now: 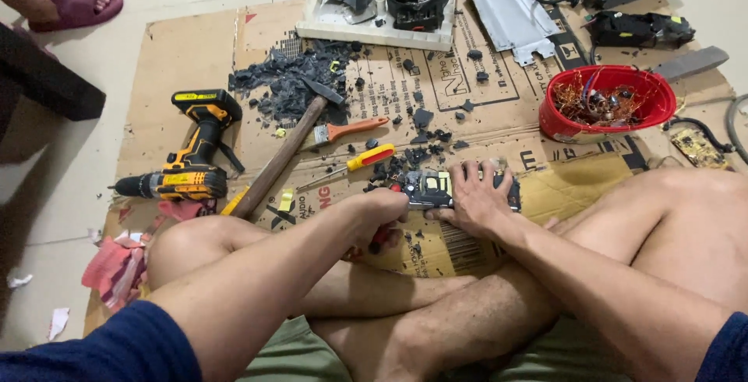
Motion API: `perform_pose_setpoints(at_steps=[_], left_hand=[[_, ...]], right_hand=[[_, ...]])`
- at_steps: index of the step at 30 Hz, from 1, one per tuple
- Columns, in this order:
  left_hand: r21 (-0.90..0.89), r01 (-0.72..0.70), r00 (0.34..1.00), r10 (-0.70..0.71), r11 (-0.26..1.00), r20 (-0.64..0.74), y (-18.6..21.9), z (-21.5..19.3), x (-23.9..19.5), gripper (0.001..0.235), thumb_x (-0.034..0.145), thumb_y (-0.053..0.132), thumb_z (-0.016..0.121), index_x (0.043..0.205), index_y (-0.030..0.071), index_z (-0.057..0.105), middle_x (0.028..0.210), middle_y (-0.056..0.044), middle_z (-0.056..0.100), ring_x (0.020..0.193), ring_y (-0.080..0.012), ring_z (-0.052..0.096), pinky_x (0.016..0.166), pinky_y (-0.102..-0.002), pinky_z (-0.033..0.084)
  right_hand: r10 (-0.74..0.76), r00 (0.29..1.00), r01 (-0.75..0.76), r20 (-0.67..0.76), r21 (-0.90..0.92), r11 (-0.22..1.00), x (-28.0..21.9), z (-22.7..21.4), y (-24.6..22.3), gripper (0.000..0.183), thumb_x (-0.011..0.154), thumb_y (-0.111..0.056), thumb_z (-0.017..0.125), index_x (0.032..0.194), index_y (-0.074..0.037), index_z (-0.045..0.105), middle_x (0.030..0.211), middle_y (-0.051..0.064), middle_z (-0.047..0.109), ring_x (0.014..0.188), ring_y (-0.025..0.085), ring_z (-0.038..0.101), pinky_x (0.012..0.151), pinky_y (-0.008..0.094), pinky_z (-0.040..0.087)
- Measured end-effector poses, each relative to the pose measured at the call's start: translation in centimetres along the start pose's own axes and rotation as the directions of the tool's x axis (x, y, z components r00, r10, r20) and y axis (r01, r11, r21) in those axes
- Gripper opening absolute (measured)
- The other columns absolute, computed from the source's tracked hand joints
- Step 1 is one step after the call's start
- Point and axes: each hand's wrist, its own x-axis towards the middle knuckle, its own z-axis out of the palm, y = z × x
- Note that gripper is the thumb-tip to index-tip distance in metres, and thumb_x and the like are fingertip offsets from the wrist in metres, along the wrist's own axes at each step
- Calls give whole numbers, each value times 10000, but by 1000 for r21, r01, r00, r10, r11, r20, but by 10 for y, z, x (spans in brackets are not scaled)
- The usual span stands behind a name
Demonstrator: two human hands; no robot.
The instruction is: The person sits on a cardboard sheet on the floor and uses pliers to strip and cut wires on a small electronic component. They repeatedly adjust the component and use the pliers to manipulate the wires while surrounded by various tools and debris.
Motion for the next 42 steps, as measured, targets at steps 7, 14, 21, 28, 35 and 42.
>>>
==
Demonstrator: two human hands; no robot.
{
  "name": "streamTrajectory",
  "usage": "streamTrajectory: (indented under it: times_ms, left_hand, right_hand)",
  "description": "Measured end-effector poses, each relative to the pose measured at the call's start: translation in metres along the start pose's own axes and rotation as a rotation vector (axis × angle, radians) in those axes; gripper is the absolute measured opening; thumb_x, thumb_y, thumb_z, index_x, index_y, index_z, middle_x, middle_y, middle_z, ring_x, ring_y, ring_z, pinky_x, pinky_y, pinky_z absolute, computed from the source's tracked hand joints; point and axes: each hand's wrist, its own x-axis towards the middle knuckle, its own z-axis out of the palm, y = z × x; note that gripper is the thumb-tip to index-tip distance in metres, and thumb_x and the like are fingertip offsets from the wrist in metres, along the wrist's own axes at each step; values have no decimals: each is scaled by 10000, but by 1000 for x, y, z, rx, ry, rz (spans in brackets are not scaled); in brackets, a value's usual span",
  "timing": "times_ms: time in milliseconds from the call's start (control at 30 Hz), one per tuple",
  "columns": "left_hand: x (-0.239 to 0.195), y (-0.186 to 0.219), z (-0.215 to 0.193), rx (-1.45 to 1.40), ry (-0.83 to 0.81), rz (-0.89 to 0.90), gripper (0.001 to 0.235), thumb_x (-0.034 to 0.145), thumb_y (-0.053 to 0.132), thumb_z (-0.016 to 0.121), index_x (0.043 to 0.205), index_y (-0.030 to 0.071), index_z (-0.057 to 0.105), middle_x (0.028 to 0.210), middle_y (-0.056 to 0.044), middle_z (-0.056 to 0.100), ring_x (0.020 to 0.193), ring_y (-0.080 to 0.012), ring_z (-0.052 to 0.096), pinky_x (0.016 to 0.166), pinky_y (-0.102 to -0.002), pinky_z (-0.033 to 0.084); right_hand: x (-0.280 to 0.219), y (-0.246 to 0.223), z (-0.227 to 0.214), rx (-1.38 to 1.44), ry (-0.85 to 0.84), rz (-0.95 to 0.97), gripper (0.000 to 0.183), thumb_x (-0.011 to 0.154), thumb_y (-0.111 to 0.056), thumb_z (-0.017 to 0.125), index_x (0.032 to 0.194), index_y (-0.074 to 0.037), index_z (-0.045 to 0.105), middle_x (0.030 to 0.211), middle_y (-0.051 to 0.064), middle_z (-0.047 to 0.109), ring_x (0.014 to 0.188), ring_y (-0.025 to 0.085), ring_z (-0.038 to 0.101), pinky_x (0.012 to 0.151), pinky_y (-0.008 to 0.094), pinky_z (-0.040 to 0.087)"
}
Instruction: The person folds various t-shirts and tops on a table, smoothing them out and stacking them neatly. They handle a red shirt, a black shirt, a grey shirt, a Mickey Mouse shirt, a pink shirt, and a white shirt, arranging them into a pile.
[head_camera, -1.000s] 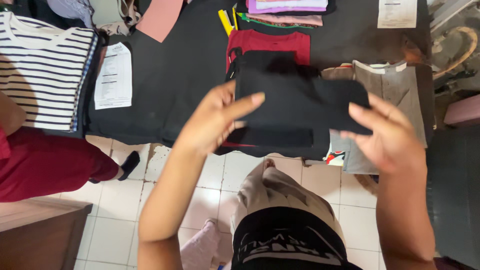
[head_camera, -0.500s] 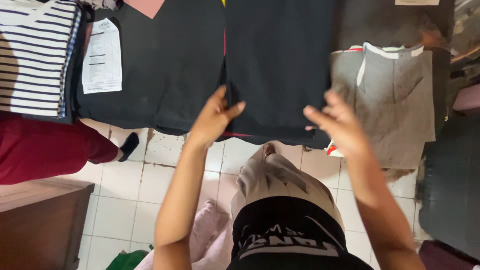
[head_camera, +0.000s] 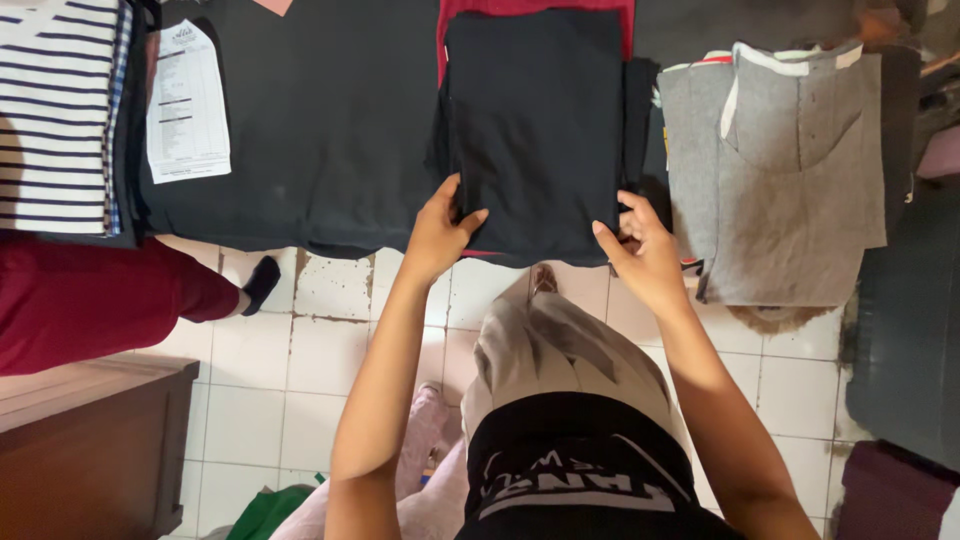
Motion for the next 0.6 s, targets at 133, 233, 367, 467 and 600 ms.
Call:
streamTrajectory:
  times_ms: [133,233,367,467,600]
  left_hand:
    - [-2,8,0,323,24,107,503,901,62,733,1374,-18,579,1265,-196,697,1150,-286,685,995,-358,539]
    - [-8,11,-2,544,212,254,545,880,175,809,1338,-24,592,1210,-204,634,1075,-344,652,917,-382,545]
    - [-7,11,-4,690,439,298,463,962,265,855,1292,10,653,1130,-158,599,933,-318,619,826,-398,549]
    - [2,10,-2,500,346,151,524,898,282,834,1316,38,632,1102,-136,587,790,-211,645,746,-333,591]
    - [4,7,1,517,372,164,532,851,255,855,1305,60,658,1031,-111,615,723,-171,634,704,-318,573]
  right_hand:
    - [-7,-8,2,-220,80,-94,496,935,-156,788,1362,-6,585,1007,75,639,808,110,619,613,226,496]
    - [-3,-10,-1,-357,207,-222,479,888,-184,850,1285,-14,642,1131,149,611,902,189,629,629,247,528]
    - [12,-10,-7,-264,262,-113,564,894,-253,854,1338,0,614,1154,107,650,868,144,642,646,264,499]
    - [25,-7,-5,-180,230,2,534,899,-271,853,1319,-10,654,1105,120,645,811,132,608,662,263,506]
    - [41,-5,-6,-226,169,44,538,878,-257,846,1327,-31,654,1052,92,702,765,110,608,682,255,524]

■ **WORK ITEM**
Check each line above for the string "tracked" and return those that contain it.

■ **TASK SOLUTION**
- The other columns absolute, computed from the source's tracked hand joints
  "description": "Measured end-effector poses, each relative to the pose measured at the call's start: translation in metres along the start pose's own axes and rotation as a rotation vector (axis × angle, radians) in those axes; gripper is the absolute measured opening; thumb_x, thumb_y, thumb_z, index_x, index_y, index_z, middle_x, middle_y, middle_z, ring_x, ring_y, ring_z, pinky_x, pinky_y, pinky_z absolute, computed from the source's tracked hand joints; point and axes: each hand's wrist, its own x-axis towards the middle knuckle, its own z-axis out of the palm, y = z × x; note that gripper is the thumb-tip to index-tip distance in metres, and thumb_x and the like are fingertip offsets from the wrist in metres, along the wrist's own axes at each step; values have no decimals: each is scaled by 10000, but by 1000 for x, y, z, rx, ry, rz (spans in brackets are not scaled); in brackets, a value's usual span",

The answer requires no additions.